▶ [Instructions to follow]: A single number is required: how many lines in the entries hold the word "frame".

=-=-=-=-=

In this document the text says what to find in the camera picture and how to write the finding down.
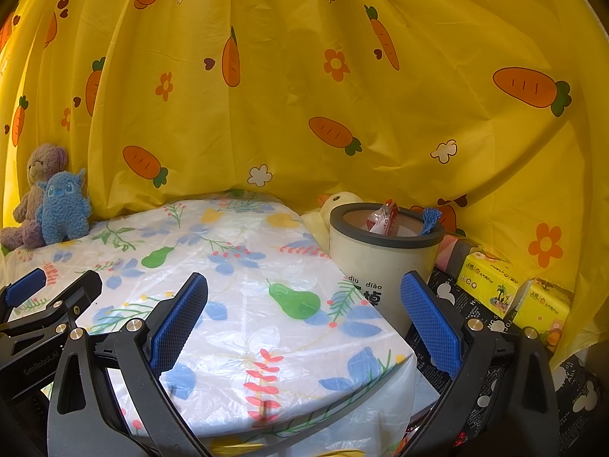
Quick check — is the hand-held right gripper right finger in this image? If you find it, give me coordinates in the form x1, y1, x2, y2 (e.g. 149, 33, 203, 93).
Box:
395, 270, 560, 457

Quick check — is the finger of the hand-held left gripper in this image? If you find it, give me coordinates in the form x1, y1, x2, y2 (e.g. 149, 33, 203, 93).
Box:
0, 268, 48, 317
0, 270, 103, 354

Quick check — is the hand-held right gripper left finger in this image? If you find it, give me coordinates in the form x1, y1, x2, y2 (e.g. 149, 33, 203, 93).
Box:
46, 272, 212, 457

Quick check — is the white bin with black rim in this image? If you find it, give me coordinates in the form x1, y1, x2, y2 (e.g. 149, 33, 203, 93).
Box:
329, 202, 445, 344

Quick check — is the blue foam net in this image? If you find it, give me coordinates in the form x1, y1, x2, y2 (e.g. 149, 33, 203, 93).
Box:
418, 207, 441, 236

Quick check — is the red and clear wrapper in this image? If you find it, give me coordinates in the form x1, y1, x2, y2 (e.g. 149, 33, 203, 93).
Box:
365, 202, 399, 236

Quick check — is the pink patterned box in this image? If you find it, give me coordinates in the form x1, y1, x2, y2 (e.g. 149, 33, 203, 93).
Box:
435, 235, 481, 277

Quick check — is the yellow tissue pack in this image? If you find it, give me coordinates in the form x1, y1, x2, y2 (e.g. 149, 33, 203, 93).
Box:
457, 248, 521, 303
514, 278, 572, 344

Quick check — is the floral plastic tablecloth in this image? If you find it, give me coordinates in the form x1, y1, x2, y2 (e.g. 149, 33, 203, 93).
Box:
0, 190, 419, 453

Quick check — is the blue plush monster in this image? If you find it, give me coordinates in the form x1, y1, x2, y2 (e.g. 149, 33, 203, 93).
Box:
37, 168, 93, 244

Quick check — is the purple teddy bear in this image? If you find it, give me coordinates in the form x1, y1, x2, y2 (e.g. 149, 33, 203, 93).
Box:
0, 143, 70, 251

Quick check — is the yellow duck plush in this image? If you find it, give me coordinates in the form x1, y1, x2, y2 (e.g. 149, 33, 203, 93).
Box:
302, 192, 366, 253

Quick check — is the yellow carrot print curtain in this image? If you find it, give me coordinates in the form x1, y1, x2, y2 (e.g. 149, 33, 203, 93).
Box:
0, 0, 609, 363

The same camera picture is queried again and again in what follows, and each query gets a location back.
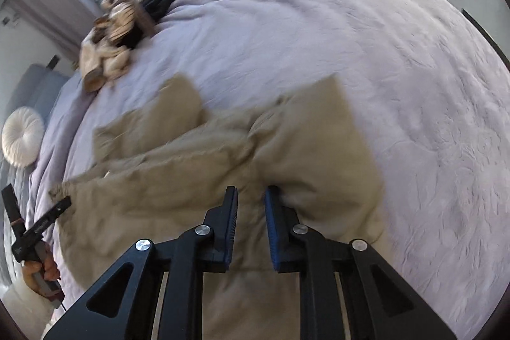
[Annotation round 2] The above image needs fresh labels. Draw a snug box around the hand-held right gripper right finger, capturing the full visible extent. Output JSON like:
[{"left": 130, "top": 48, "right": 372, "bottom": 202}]
[{"left": 264, "top": 185, "right": 459, "bottom": 340}]

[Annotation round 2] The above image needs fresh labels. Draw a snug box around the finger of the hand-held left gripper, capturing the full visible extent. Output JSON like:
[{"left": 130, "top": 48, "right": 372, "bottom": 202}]
[
  {"left": 1, "top": 184, "right": 25, "bottom": 231},
  {"left": 24, "top": 196, "right": 73, "bottom": 241}
]

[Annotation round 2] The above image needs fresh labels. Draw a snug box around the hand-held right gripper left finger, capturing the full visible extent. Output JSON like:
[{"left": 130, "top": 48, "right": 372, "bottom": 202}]
[{"left": 44, "top": 186, "right": 239, "bottom": 340}]

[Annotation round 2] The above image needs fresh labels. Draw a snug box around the khaki puffer jacket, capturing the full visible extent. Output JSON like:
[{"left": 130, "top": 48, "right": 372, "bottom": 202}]
[{"left": 48, "top": 73, "right": 393, "bottom": 340}]

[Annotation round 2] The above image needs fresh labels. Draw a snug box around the person's left forearm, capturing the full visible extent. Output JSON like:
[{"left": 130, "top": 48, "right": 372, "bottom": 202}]
[{"left": 0, "top": 280, "right": 55, "bottom": 340}]

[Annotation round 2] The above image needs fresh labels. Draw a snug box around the person's left hand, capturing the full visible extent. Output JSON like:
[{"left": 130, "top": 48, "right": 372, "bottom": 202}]
[{"left": 22, "top": 242, "right": 62, "bottom": 296}]

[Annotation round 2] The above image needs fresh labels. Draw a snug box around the round white pleated pillow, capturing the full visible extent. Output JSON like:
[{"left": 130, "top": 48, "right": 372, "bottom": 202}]
[{"left": 1, "top": 106, "right": 46, "bottom": 168}]

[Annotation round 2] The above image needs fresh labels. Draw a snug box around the grey quilted headboard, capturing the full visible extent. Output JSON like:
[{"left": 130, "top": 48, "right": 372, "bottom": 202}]
[{"left": 0, "top": 63, "right": 71, "bottom": 285}]

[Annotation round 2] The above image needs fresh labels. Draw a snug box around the beige striped garment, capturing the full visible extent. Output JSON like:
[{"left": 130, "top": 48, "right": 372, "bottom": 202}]
[{"left": 80, "top": 0, "right": 157, "bottom": 93}]

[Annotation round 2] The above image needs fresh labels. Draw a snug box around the lavender plush blanket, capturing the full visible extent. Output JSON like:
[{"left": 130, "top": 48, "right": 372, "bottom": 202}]
[{"left": 24, "top": 0, "right": 510, "bottom": 340}]

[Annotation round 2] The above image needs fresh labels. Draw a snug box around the dark garment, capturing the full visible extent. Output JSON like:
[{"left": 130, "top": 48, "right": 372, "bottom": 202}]
[{"left": 120, "top": 0, "right": 197, "bottom": 47}]

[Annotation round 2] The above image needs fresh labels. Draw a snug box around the black bed frame edge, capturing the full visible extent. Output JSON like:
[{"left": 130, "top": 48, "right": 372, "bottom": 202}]
[{"left": 461, "top": 7, "right": 510, "bottom": 64}]

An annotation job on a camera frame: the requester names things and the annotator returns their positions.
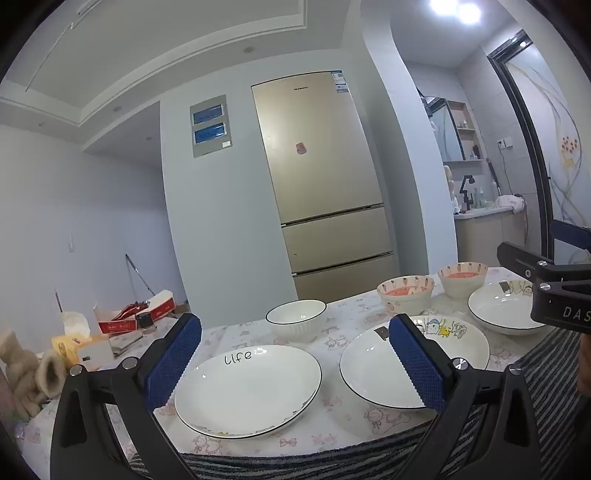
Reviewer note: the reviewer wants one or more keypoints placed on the floral print sliding door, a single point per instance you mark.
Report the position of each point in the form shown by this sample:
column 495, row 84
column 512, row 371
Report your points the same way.
column 554, row 138

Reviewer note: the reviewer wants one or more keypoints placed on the white wall socket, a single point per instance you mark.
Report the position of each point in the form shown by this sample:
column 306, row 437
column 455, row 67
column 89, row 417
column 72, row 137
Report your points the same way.
column 505, row 143

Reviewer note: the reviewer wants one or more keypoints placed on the bright ceiling light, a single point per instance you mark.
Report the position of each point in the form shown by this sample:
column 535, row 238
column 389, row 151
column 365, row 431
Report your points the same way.
column 468, row 11
column 439, row 4

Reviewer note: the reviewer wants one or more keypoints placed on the gold refrigerator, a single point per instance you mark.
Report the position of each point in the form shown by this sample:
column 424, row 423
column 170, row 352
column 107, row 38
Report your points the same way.
column 323, row 194

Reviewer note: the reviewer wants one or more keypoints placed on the white cartoon print plate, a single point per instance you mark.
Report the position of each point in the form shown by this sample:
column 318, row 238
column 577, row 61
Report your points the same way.
column 369, row 369
column 498, row 310
column 249, row 392

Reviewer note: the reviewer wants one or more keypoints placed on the grey electrical panel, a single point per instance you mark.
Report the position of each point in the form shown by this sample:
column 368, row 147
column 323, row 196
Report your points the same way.
column 210, row 124

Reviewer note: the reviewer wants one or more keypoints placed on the beige plush toy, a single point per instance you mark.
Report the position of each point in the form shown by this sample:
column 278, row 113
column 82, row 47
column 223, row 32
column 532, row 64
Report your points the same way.
column 27, row 374

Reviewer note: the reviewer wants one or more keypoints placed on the white towel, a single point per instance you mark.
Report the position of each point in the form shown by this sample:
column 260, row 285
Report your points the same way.
column 508, row 201

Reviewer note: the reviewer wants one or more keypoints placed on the black faucet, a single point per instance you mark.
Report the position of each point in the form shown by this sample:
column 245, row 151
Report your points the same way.
column 465, row 191

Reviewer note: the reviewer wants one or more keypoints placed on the pink fridge magnet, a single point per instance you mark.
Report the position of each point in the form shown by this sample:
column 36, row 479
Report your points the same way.
column 301, row 147

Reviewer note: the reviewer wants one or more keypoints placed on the bathroom mirror cabinet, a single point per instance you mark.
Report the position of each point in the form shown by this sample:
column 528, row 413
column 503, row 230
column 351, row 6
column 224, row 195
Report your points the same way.
column 445, row 131

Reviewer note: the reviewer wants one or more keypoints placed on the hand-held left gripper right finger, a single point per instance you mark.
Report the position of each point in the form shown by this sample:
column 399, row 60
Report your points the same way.
column 418, row 364

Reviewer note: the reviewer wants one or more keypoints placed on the grey striped clothing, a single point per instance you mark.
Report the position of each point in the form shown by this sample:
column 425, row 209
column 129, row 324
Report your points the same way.
column 323, row 464

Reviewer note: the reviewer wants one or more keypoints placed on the pink wall shelf niche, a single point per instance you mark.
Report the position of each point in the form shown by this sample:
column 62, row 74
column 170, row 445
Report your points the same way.
column 468, row 131

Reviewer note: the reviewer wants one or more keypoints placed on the white ribbed bowl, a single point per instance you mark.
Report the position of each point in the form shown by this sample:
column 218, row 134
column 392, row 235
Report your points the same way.
column 295, row 328

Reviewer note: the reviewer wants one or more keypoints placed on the small white box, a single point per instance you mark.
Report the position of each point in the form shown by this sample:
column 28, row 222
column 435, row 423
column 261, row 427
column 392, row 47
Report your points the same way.
column 94, row 354

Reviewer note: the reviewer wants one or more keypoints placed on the yellow box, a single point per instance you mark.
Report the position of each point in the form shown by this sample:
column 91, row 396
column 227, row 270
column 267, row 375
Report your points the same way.
column 62, row 348

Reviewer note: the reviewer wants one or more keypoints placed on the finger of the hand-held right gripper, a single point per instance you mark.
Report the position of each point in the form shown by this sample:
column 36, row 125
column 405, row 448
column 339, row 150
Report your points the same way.
column 572, row 242
column 521, row 261

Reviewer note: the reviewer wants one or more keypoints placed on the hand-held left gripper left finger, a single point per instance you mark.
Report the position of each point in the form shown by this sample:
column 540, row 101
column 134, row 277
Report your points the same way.
column 173, row 364

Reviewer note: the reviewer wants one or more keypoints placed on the white plastic bag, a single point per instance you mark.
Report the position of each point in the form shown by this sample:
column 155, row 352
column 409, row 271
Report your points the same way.
column 76, row 324

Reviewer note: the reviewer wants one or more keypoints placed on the strawberry print bowl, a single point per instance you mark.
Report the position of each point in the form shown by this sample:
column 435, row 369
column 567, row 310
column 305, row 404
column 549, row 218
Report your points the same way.
column 461, row 288
column 406, row 303

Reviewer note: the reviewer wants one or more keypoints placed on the blue energy label sticker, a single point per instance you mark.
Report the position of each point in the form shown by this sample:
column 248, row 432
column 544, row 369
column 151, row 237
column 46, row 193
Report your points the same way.
column 338, row 82

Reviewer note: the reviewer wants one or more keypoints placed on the red cardboard box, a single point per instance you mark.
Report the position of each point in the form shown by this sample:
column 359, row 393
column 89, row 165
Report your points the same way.
column 124, row 318

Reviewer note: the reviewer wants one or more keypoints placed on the dark glass jar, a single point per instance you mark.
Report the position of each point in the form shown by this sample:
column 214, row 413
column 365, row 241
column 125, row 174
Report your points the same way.
column 144, row 322

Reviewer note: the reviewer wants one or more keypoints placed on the bathroom vanity cabinet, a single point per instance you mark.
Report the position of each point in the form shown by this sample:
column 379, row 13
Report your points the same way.
column 489, row 240

=-=-=-=-=

▶ [Task answer]: 2